Usages et précautions en thérapie
Même si le mode d’emploi est simple sur le papier, des précautions sont à prendre. Certaines personnes réagissent violemment aux exercices. « On appelle cela un retour de flammes. Toutes les souffrances enfouies pendant des années ressurgissent en même temps, parfois à cause d’un simple geste. »
Conseils pour une intégration sécurisée
- Le conseil de base : débuter doucement, guetter ses réponses, lui faire comprendre qu’une réaction, même violente, n’est pas dangereuse.
- Tester sa sensibilité aux gestes, aux mots, aux images. « On leur demande de mettre la main sur le cœur et de s’observer. Le corps se relâche-t-il ? Des souvenirs remontent-ils ? On leur demande de repérer leur voix critique puis de la transformer, petit à petit, en une voix bienveillante. »
Le thérapeute doit utiliser l’autocompassion pour lui-même
C'est un prérequis essentiel, notamment à cause de certaines émotions, comme la honte, ardues à nommer, à accueillir et à accepter, qui créent des biais lorsqu’un psychologue se sent démuni face au mal-être de ses patients.
« Si [le thérapeute] ne sait pas réagir aux souffrances de l’autre, s’il ne sait pas ce qu’il fait et s’il n’a pas confiance en la possibilité d’une évolution chez son patient – en bref, s’il ne sait pas se gérer lui-même -, il y aura un blocage. »
Depuis le premier article scientifique sur l’autocompassion, paru en 2003, plus de 3 000 études ont montré un lien entre la bienveillance à l’égard de soi-même et la santé mentale.[4]
| Inken Dechow, co-fondatrice du programme Mindful Self-Compassion, vous en dit plus sur l'autocompassion pour les professionnels pour faire face à la fatigue empathique dans cet article vidéo. |
Un outil adapté à toutes les thérapies
De plus en plus, l’autocompassion devient la base de chacune des thérapies.
- En TCC ou TIP, par exemple, elle est un levier lorsque la personne a du mal avec ses exercices.

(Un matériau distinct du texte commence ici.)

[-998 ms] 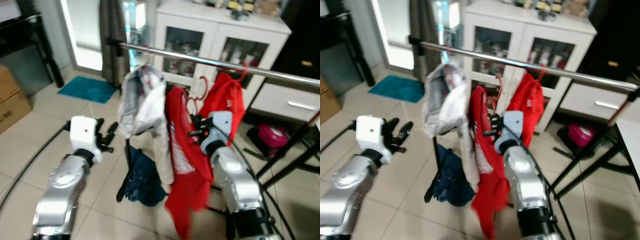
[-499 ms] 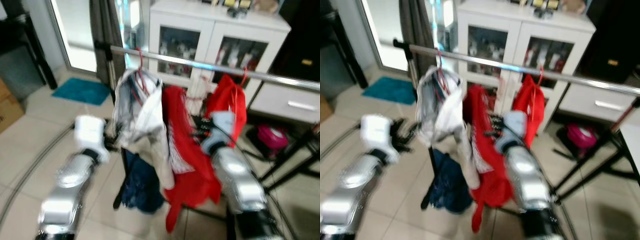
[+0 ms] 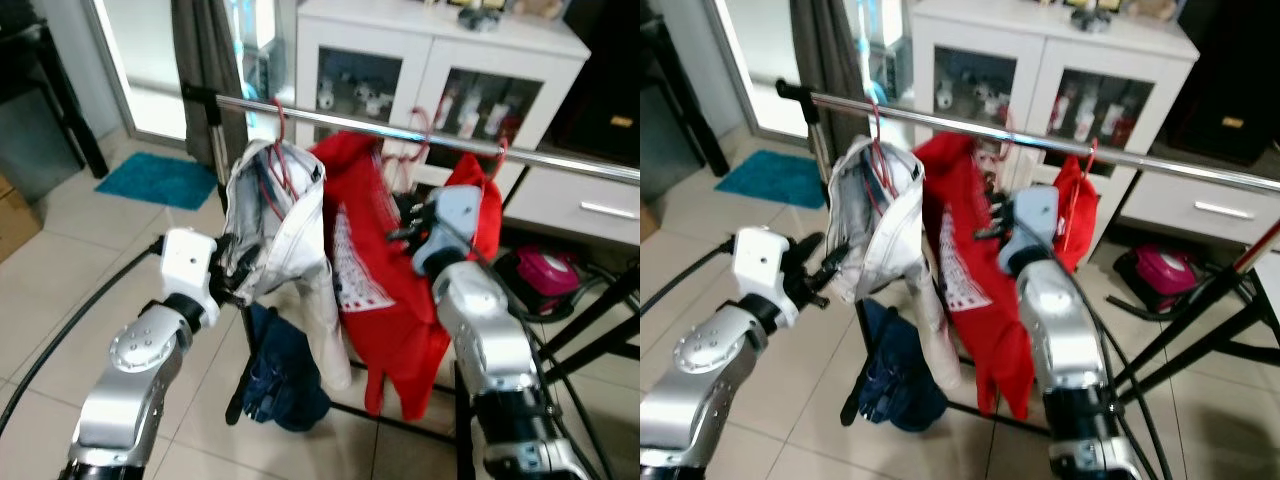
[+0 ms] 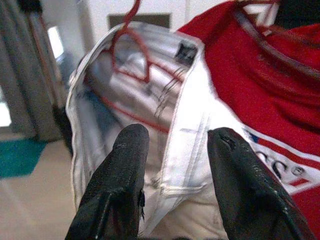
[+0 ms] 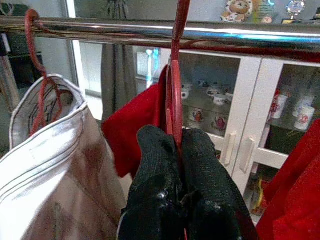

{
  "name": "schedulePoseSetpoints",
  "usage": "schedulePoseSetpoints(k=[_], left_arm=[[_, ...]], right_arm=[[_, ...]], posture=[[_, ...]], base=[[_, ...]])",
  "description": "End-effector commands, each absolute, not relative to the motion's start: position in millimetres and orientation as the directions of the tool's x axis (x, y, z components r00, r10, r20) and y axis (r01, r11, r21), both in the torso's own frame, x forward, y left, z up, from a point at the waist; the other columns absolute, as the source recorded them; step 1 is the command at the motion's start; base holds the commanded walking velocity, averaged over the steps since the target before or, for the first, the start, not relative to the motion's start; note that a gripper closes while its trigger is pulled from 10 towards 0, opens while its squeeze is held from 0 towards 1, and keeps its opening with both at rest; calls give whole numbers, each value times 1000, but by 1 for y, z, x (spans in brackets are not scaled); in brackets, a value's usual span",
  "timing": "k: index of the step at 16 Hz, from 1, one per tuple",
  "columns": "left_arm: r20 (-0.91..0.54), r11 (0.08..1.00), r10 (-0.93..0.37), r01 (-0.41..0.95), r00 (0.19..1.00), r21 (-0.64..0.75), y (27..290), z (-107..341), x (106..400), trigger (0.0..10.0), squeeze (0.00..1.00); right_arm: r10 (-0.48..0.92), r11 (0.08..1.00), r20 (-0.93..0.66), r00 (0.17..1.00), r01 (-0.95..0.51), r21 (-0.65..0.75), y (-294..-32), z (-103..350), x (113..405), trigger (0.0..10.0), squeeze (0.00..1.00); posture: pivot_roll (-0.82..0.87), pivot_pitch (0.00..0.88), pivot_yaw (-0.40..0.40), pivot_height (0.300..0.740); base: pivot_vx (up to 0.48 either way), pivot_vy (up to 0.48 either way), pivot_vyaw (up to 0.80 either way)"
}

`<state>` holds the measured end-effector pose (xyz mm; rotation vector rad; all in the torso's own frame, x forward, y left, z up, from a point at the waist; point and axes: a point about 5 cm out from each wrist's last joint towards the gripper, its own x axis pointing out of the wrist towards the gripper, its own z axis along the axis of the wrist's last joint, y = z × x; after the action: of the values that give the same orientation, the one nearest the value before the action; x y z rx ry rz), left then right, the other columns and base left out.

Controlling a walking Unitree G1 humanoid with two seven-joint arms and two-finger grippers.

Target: Hang hanger

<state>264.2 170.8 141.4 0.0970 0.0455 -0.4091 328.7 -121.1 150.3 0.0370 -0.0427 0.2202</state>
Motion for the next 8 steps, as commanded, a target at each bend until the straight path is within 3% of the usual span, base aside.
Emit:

- Lors d’une thérapie d’EMDR, elle permet de mieux gérer la réminiscence des traumatismes.
L’objectif de la MSC, à terme, est de rendre les patients autonomes.
« Certains comprennent très vite le principe et l’utilisent au bout d’une ou deux séances. Pour d’autres, c’est beaucoup plus long. » - Martine Vaillancourt
C’est pourquoi il est très utile pour les patients de pouvoir bénéficier d’un support pour les aider à poursuivre leurs efforts entre deux consultations. Ceux-ci peuvent d’ailleurs, s’ils le souhaitent, s’appuyer sur le cahier d’accompagnement, également conceptualisé par Christopher Germer et Kristin Neff. Les explications, exercices et pratiques (formelles et informelles) qui le composent aideront le patient ou toute personne qui en éprouve le besoin à avancer petit à petit sur le chemin de l’autocompassion et de l’amour de soi.
Les trois approches proposées dans l’audio disponible ci-dessus peuvent être pratiquées séparément ou ensemble pour trouver leur meilleure application dans votre vie quotidienne et vous apporter ce dont vous avez le plus besoin en ce moment. À vous de jouer !
En conclusion, l’écoute et l’observation attentives des réactions du patient, afin d’ajuster l’approche thérapeutique, sont les éléments essentiels d’un accompagnement réussi et surtout, sécurisé.